With the issue of drugs, it helps to have someone they know like a relative or whatever that overdid it and stuck with the long term effects. I tell them “Whether we like it or not, you probably will experiment. Just don’t overdo it. Just look at so and so. See him? Yeah? Well that’s a damn good reason to say no to drugs. What do you think?” First comes the micro expression of fear, and then the smile and “Yeah!”
(Sorry, I don’t mean to hijack the thread. Overall this is a father-son talk thing, but back to the topic now)
I’m planning the same with my son.
However, with the PE talk much later on.. It will be passed on as a “Family Secret” that is passed on from father to son and should be given the respect that family secrets are due.

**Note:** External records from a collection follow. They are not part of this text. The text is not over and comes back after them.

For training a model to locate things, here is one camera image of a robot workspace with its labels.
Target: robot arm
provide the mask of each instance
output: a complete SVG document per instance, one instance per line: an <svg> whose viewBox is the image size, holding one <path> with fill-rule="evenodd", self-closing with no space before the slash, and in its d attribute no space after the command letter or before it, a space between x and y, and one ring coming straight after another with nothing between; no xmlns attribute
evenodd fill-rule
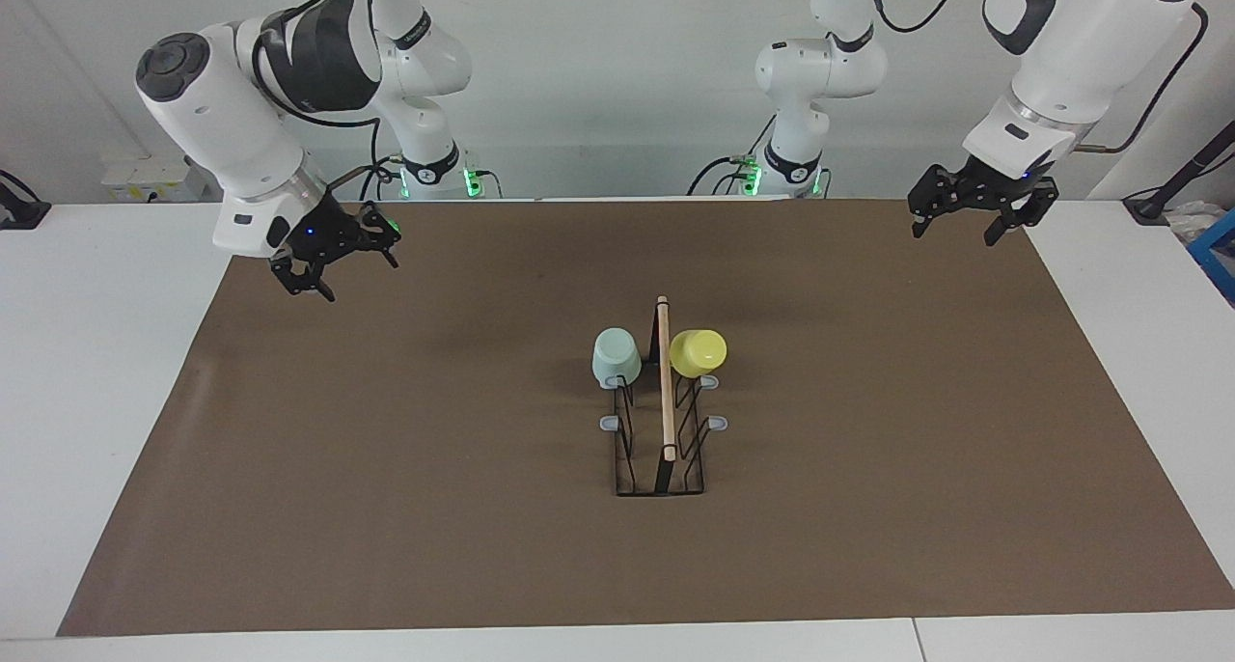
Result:
<svg viewBox="0 0 1235 662"><path fill-rule="evenodd" d="M888 72L871 0L810 0L810 10L825 38L776 42L760 54L760 88L777 107L772 140L758 152L761 193L806 195L830 130L823 99L873 94Z"/></svg>
<svg viewBox="0 0 1235 662"><path fill-rule="evenodd" d="M371 249L398 266L390 249L400 236L375 205L358 216L340 207L270 104L300 117L378 112L399 140L406 195L462 195L463 152L445 112L419 95L451 94L468 80L467 52L432 25L420 0L311 0L164 37L137 69L152 116L224 188L215 245L269 258L290 293L317 289L329 300L321 280L329 263Z"/></svg>
<svg viewBox="0 0 1235 662"><path fill-rule="evenodd" d="M986 0L992 37L1020 56L1010 89L965 140L957 173L932 166L910 191L914 236L955 210L998 210L987 231L1036 226L1058 198L1045 174L1170 42L1194 0Z"/></svg>

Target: wooden dowel
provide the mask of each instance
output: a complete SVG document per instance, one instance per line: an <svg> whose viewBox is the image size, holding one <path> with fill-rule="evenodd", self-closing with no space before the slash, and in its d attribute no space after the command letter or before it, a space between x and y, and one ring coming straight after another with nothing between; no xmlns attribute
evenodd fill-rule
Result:
<svg viewBox="0 0 1235 662"><path fill-rule="evenodd" d="M669 366L669 298L656 301L656 327L661 350L661 421L664 426L664 461L678 461L677 422L673 419L673 368Z"/></svg>

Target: cup rack
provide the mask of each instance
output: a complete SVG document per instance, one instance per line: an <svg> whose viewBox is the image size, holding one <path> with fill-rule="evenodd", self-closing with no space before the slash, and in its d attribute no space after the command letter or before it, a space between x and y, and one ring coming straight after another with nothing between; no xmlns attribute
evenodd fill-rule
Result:
<svg viewBox="0 0 1235 662"><path fill-rule="evenodd" d="M704 472L704 445L714 432L729 430L724 416L708 416L699 409L705 390L715 390L720 382L714 375L689 379L669 366L669 301L661 298L652 324L651 354L643 359L645 371L657 372L661 390L661 446L656 479L648 490L640 484L632 410L635 385L625 378L613 379L613 413L600 420L600 430L614 436L614 484L619 498L676 498L701 495L708 490Z"/></svg>

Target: brown mat
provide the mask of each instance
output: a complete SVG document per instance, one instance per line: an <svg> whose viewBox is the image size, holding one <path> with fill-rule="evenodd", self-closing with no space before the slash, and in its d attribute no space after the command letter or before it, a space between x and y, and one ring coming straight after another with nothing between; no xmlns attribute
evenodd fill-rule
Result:
<svg viewBox="0 0 1235 662"><path fill-rule="evenodd" d="M900 201L398 205L235 261L69 636L1235 608L1031 243ZM714 327L710 492L613 496L593 337ZM656 434L656 429L646 429Z"/></svg>

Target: table
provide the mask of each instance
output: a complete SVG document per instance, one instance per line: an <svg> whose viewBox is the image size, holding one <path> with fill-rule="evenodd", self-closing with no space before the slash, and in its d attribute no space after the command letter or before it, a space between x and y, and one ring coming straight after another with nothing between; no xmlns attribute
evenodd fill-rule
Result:
<svg viewBox="0 0 1235 662"><path fill-rule="evenodd" d="M1235 658L1235 613L41 640L222 278L215 217L212 205L62 205L38 231L0 235L0 660ZM1030 235L1235 578L1235 396L1224 379L1235 311L1168 230L1135 226L1120 205L1063 201Z"/></svg>

Even if size doesn’t matter to the boy, penile health is the last piece of the puzzle.
We train together and he’s quite the little athlete (I’m definitely not going to PE with him though. I’ll show him what to do initially though if I think he can handle it. If I have any doubts I’ll just get him to sign up here at Thunders!) Why not have the benefit of a healthy body that includes a healthy penis that will see him through good and bad times with a greater quality of life.
One negative could be that you wouldn’t be asking each other “How’s it hanging!” after that.
To withhold PE information that you know works for you (considering shared genetics) could lead him to damaging his unit if he ever tries PE uneducated.
Gents, remember how long it took you to see what techniques/routines etc worked for you to get healthy results? Maybe some injuries that could’ve been avoided? Wasted time and focus on techniques/routines that just don’t work for you that work for everyone else?
If you were an athlete and you had an edge, wouldn’t you pass that on?
EG. Body building - which exercises make optimum use of your genetics and overcoming weak points; Boxing - 1 shot liver punch knockout that you know you work better than anyone you know; Baseball - the perfect pitch; Academia - Better study and memory techniques; etc etc.
Why wouldn’t you pass it on?
Remember with kids, it’s not about you it’s about them. Ultimately, they’ll be making their own decisions.
Why not school them up so that they can choose, not guess?